=== Section Start ===
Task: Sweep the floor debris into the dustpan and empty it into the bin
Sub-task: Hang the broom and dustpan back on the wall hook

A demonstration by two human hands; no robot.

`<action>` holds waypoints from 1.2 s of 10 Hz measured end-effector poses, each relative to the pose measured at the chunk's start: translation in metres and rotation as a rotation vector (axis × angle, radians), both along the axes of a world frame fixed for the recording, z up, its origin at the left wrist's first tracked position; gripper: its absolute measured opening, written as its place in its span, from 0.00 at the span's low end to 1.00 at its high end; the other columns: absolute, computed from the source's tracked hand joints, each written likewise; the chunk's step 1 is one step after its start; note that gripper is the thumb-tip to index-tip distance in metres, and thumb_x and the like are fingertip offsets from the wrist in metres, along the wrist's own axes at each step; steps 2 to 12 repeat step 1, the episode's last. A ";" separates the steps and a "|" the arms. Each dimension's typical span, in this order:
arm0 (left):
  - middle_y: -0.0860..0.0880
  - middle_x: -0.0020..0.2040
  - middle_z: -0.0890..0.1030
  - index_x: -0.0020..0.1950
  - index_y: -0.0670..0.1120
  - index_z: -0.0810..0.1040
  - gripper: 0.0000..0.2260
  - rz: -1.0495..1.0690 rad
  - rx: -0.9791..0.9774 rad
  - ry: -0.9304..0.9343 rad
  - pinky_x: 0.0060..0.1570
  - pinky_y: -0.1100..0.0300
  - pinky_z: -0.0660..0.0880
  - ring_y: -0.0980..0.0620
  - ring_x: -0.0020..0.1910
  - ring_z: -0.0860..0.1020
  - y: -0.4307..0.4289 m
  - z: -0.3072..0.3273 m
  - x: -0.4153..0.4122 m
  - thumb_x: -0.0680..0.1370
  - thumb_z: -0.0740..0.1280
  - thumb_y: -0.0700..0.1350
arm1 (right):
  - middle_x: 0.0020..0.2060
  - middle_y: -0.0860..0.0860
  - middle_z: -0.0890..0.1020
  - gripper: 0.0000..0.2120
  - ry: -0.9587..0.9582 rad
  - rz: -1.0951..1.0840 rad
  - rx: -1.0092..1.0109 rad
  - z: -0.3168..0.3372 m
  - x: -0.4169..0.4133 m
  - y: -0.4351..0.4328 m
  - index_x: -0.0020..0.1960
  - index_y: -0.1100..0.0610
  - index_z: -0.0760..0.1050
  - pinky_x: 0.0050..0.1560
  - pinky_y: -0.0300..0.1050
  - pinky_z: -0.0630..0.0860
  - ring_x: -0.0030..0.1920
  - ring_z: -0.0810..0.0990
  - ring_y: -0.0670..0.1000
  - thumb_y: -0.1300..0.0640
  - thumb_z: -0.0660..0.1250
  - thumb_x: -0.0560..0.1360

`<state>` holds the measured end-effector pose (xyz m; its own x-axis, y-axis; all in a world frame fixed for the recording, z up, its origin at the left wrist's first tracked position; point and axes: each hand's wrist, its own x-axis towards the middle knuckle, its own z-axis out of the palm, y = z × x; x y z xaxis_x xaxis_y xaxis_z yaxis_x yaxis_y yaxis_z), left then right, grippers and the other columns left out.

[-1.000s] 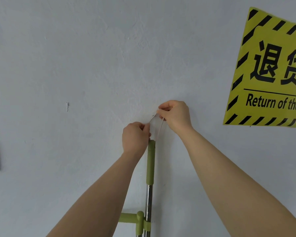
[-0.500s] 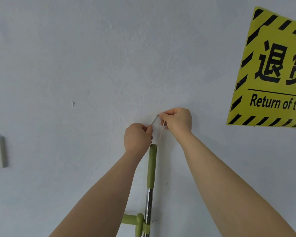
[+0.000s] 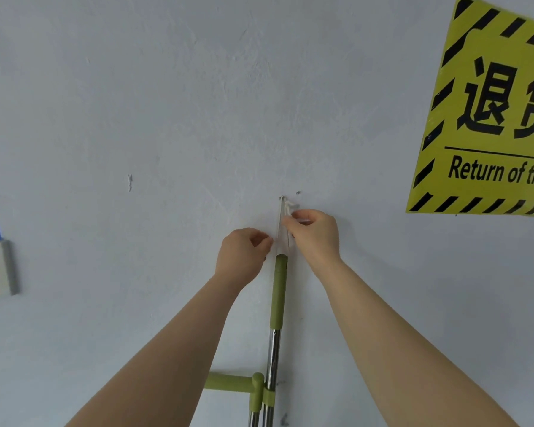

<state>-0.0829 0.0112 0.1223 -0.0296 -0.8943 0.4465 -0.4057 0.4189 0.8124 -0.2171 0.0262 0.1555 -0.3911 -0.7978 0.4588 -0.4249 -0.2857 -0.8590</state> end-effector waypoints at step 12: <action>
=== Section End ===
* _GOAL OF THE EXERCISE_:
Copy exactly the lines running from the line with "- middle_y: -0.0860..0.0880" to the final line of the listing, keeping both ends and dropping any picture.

* _EXERCISE RESPONSE_:
  - middle_y: -0.0860..0.0880
  - middle_x: -0.0020..0.2040
  - middle_z: -0.0890..0.1030
  - index_x: -0.0020..0.1950
  - index_y: -0.0670..0.1120
  - index_z: -0.0810..0.1040
  - gripper: 0.0000..0.2260
  - rz: -1.0495..1.0690 rad
  - rx: -0.9791..0.9774 rad
  - ry: -0.9304..0.9343 rad
  - pinky_x: 0.0060..0.1570
  - pinky_y: -0.1100..0.0300
  - pinky_z: -0.0660..0.0880
  - ring_y: -0.0980..0.0620
  - ring_x: -0.0020..0.1910
  - ring_z: -0.0860..0.1020
  - y: -0.4307..0.4289 m
  - z: -0.3072..0.3273 m
  - x: -0.4153..0.4122 m
  - thumb_x: -0.0680..0.1370
  - thumb_z: -0.0740..0.1280
  - thumb_y: -0.0700..0.1350
arm1 (right):
  - middle_x: 0.0020..0.2060
  - middle_y: -0.0860..0.0860
  - middle_z: -0.0890..0.1020
  - gripper: 0.0000..0.2120
  - ry: -0.9587..0.9582 rad
  - rz: -1.0951..1.0840 rad
  - rx: -1.0092..1.0109 rad
  - z: -0.3168..0.3372 m
  - x: -0.4169..0.4133 m
  - y: -0.4351..0.4328 m
  - index_x: -0.0020..0.1960
  - index_y: -0.1100..0.0610
  - index_z: -0.0760..0.1050
  - pinky_x: 0.0050..0.1560
  - pinky_y: -0.0300..0.1050
  - pinky_z: -0.0630..0.0860
  - ring_x: -0.0030..0.1920
  - ring_z: -0.0810..0.0990
  - ring_y: -0.0670..0.1000
  - thumb_y: -0.1300..0.0640
  - thumb_z: -0.0660..0.1250
  - thumb_x: -0.0560..0.1360

`<state>` holds the measured end-effector pose (xyz m; its own x-axis, y-axis; all in a world frame fixed for the recording, z up, its origin at the left wrist's first tracked position; point and axes: each hand's wrist, its own x-axis towards the middle knuckle, its own z-axis out of the palm, y = z × x; x y z xaxis_x xaxis_y xaxis_z yaxis_x yaxis_y yaxis_z), left then right, grippers and the other columns left out.

[-1.000s] 
[-0.500s] 
[+0.000s] 

<state>-0.0829 0.0112 0.1223 -0.0296 -0.8943 0.4465 -0.4057 0.4189 0.8124 -0.2171 0.0262 0.1555 -0.3911 -0.7978 0.4588 -0.4249 -0.2857 -0.8590</state> end-effector waypoints at step 12: <action>

No further answer is required.